Warning while using Scrape

templeton_nash · January 19, 2024, 2:29pm

I have the following in my log:

Logger: py.warnings
Source: /usr/local/lib/python3.11/warnings.py:109
First occurred: 02:01:26 (30 occurrences)
Last logged: 14:17:50

/usr/local/lib/python3.11/site-packages/bs4/builder/__init__.py:545: XMLParsedAsHTMLWarning: It looks like you're parsing an XML document using an HTML parser. If this really is an HTML document (maybe it's XHTML?), you can ignore or filter this warning. If it's XML, you should know that using an XML parser will be more reliable.
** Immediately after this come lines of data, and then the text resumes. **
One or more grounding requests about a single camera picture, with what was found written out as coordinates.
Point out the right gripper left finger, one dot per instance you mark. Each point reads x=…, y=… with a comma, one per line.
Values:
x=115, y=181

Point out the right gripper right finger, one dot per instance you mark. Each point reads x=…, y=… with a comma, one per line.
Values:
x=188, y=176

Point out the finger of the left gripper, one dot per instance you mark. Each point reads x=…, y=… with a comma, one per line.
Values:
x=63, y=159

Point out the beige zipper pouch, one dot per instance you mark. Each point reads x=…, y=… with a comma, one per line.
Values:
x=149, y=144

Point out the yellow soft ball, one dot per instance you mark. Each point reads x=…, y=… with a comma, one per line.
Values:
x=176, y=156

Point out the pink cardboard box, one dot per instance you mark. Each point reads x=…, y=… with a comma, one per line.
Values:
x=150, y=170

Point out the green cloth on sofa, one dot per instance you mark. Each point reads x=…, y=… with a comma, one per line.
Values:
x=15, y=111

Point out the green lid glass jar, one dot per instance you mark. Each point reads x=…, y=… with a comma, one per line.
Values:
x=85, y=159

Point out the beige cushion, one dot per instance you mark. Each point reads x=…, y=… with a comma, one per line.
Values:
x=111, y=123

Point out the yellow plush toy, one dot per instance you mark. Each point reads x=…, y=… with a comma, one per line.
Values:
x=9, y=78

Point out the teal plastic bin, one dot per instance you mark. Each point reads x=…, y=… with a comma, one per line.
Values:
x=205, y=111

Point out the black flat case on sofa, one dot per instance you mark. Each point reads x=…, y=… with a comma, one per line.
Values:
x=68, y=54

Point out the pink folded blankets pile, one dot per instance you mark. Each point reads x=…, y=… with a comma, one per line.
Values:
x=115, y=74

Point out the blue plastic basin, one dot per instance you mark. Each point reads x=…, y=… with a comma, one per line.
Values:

To parse this document as XML, make sure you have the lxml package installed, and pass the keyword argument `features="xml"` into the BeautifulSoup constructor. warnings.warn(

It’s only a warning but I’m always trying to clean up my log. I believe it comes from the scrape sensor that I use to get info from my printer. This is configured as here:

scrape:
  - resource: http://192.168.0.169/DevMgmt/ProductUsageDyn.xml
    scan_interval: 60
    sensor:
    - name: "HP OfficeJet Pro 9020 Series Pages Printed"
      unique_id: hp_officejet_pro_9020_series_pages_printed
      icon: mdi:file-document
      select: 'dd\:TotalImpressions[PEID="5082"]'
      value_template: >-
        {% if value == "" %}
          0
        {% else %}
          {{ value }}
        {% endif %}
      unit_of_measurement: pages

Is there a way to stop this or should I stop worrying?
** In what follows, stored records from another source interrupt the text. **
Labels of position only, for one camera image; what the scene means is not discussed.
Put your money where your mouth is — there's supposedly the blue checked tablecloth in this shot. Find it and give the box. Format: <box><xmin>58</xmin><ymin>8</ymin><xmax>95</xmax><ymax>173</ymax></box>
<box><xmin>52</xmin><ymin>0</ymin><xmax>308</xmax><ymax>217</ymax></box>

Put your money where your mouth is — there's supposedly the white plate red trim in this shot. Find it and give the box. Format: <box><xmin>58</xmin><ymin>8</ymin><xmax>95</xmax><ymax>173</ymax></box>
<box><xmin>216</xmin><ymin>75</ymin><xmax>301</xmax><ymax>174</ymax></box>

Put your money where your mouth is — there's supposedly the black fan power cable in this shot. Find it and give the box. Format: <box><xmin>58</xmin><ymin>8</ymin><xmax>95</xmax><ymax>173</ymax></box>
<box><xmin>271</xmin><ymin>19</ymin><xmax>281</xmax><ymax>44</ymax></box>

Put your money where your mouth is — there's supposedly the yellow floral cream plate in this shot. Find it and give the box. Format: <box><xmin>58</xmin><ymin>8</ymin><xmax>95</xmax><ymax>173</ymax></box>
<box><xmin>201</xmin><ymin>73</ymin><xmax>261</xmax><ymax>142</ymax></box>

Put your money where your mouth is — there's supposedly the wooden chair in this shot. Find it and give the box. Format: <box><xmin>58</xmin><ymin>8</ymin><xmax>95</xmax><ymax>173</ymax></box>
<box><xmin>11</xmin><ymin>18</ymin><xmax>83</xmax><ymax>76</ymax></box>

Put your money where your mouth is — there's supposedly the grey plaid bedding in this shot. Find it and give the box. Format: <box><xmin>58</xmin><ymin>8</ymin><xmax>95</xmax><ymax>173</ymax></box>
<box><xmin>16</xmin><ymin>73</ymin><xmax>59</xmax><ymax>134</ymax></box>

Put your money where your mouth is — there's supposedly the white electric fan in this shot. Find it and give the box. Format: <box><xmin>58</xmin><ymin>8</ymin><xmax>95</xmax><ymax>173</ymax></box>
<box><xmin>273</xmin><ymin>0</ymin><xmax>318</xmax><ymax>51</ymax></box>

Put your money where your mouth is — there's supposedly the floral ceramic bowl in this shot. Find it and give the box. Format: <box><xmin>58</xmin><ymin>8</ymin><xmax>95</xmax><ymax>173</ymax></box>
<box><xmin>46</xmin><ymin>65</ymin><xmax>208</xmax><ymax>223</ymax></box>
Troon · January 19, 2024, 2:52pm

Yeah, don’t use scrape, use rest. Here’s mine for my OfficeJet 8100 which works perfectly:

https://community.home-assistant.io/t/extracting-printer-data-from-complex-xml-with-rest-integration/

templeton_nash · January 19, 2024, 3:22pm

Thanks @Troon , that fixed it!

WallyR · January 19, 2024, 3:48pm

Or use snmp

Troon · January 19, 2024, 3:53pm

For my printer at least, the SNMP values for cartridge remaining capacity were floor-rounded to the nearest 10%, and the value for one of the colours was unreliable, which is why I use the XML instead.

I realise that’s a shortcoming of the printer implementation, not the protocol.

WallyR · January 19, 2024, 4:12pm

Yeah, that would make it rather unusable.